À peine nommé, Kamel Idriss a déjà provoqué de vives divisions au Soudan. Le 30 mai, l’ancien haut fonctionnaire des Nations unies, désigné Premier ministre par le général Abdel Fattah al-Burhan il y a deux semaines, a annoncé la dissolution du gouvernement intérimaire et a chargé les directeurs des ministères d’expédier les affaires courantes. Cette décision, prise sans consultation nationale, suscite de fortes tensions jusque dans les rangs mêmes des partisans du régime militaire.
La désignation de Kamel Idriss, perçue comme unilatérale, alimente la défiance. Des partis politiques refusent catégoriquement toute nomination avant la fin des hostilités, estimant qu’un retour à la légalité ne peut passer que par un accord global. D’autres dénoncent une violation flagrante du droit, rappelant que seul un processus inclusif peut permettre une transition crédible. L’armée tente malgré tout de rassurer, en mettant en avant le profil « civil » de Kamel Idriss. Une stratégie de communication destinée à contrer les critiques, internes comme externes.

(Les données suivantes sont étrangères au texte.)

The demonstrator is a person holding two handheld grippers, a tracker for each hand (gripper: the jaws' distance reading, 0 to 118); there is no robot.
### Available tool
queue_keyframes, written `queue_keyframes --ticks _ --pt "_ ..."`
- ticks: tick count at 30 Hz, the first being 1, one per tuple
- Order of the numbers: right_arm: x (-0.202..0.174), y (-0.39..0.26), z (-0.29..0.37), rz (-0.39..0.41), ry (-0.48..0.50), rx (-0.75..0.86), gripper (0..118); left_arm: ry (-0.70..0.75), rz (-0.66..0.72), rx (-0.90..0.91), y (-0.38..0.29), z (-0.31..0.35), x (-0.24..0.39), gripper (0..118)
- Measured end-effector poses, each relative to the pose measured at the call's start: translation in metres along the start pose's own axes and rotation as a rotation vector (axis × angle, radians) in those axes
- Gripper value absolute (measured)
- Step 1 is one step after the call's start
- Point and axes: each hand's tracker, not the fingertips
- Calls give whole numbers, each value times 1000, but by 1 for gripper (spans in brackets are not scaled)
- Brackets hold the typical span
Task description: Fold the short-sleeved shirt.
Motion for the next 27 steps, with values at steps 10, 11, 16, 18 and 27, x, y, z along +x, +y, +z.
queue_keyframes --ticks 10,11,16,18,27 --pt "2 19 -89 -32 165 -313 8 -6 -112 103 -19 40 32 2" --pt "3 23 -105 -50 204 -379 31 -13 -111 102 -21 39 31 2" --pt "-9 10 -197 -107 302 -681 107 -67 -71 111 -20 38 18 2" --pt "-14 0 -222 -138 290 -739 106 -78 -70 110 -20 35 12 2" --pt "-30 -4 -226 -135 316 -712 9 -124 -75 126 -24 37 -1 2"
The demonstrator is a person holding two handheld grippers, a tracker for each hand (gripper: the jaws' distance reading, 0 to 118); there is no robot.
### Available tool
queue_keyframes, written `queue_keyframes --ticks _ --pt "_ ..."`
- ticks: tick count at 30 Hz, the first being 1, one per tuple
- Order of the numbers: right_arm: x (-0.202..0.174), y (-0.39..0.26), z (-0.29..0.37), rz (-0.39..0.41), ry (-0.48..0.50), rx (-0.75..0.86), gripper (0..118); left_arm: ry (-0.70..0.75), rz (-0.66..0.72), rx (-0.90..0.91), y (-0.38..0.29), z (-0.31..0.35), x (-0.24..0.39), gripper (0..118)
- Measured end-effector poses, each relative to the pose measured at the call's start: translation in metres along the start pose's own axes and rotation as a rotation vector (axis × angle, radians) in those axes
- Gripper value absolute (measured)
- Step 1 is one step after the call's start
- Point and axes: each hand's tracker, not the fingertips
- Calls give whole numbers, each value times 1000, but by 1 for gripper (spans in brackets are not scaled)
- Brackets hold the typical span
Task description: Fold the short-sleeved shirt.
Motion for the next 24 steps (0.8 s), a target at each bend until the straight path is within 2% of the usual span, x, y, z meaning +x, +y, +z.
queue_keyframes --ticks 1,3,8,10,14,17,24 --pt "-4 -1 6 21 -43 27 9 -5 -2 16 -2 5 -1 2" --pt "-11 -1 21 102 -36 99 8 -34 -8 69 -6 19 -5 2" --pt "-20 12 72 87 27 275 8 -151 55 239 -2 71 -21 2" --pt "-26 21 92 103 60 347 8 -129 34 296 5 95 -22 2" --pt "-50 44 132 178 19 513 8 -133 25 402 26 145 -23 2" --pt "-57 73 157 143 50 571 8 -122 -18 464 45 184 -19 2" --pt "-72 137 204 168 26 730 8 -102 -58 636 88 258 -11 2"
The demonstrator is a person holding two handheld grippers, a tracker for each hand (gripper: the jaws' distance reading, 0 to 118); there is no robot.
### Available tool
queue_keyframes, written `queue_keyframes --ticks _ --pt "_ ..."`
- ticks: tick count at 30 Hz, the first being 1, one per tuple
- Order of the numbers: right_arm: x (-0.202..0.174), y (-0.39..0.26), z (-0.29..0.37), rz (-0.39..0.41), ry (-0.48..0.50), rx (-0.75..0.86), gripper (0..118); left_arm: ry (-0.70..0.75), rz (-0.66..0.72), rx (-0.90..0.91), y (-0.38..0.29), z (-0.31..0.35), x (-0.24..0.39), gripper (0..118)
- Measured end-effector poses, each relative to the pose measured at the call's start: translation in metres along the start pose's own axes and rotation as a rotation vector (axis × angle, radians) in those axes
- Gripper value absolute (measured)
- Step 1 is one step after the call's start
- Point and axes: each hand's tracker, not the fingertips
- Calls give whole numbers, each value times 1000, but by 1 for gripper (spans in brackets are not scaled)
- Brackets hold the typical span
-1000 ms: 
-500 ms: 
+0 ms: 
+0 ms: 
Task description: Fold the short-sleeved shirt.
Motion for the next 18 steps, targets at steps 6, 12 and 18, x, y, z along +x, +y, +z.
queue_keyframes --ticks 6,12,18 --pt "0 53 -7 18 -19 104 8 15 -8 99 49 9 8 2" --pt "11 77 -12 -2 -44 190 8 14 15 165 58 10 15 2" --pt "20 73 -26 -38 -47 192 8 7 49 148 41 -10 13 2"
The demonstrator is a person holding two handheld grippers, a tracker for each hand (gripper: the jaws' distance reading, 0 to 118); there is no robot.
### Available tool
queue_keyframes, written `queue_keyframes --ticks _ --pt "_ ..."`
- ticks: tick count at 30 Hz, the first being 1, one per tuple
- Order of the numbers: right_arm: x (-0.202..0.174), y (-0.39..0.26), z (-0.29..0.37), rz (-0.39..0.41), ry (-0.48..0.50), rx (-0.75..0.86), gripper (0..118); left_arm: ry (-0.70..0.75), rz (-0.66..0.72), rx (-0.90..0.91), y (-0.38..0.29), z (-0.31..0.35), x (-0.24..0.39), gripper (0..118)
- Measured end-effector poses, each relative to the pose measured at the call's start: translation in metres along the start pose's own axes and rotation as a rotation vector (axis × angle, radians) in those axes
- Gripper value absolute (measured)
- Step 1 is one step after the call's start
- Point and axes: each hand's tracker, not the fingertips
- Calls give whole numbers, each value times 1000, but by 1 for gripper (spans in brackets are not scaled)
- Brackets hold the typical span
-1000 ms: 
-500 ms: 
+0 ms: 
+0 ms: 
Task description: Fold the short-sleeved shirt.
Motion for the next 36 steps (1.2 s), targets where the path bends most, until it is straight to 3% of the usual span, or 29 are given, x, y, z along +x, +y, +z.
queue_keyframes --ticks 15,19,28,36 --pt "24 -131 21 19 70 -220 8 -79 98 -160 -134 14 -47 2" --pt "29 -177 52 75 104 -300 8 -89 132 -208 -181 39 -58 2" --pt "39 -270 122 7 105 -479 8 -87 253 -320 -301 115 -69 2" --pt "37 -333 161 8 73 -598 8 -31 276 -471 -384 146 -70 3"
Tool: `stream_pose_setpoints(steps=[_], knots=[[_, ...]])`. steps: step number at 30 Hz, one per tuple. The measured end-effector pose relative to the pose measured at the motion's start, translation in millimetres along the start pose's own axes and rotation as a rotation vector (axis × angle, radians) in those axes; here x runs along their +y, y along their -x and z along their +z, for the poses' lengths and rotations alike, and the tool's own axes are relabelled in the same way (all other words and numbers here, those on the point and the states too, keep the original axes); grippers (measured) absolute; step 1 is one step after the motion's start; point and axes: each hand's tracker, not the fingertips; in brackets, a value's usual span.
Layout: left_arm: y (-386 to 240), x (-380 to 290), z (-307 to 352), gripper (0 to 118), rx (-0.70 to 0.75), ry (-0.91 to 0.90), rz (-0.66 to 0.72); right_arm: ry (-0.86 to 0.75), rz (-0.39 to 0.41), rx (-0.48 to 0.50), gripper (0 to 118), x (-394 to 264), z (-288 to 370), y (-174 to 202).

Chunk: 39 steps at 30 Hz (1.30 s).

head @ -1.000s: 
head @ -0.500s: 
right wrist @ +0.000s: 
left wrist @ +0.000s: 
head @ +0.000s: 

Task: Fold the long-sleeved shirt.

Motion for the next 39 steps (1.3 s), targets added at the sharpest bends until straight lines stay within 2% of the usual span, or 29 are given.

Depuis le renversement du gouvernement de transition dirigé par Abdallah Hamdok en 2021, le Soudan est en proie à une guerre civile dévastatrice entre les Forces armées soudanaises (FAS) et les Forces de soutien rapide (FSR). Le pays s’enlise dans un chaos politique, humanitaire et économique. Des millions de déplacés, une économie à l’agonie, des institutions vidées de leur légitimité : c’est dans ce climat que l’armée cherche à reprendre la main, au risque d’aggraver les fractures.
L’annonce de la nomination de Kamel Idriss intervient alors que l’armée soudanaise est de plus en plus isolée à l’international. Depuis le putsch de 2021, le Soudan est suspendu de l’Union africaine et largement marginalisé par les partenaires occidentaux. En installant un Premier ministre civil, Khartoum espère relancer un semblant de processus politique et desserrer l’étau diplomatique. Certains pays arabes et africains ont déjà salué cette décision, y voyant une ouverture.
Pour de nombreux analystes, cette nomination est moins un geste de réconciliation qu’un calcul stratégique. En internalisant un profil modéré et internationalement reconnu, l’armée cherche à se repositionner sans réellement renoncer au pouvoir. Kamel Idriss risque ainsi de servir de caution civile à un système toujours dominé par les militaires. L’absence de base populaire et l’opposition d’une partie des forces politiques risquent d’annuler tout effet positif à court terme.
Avec un pays à reconstruire, une guerre toujours active et une légitimité contestée, la marge de manœuvre de Kamel Idriss est extrêmement réduite. Sans appui populaire ni consensus politique, il pourrait rapidement devenir une figure de transition creuse, incapable de peser dans les décisions stratégiques. Tant que les armes ne se taisent pas, toute tentative de normalisation risque de rester vaine.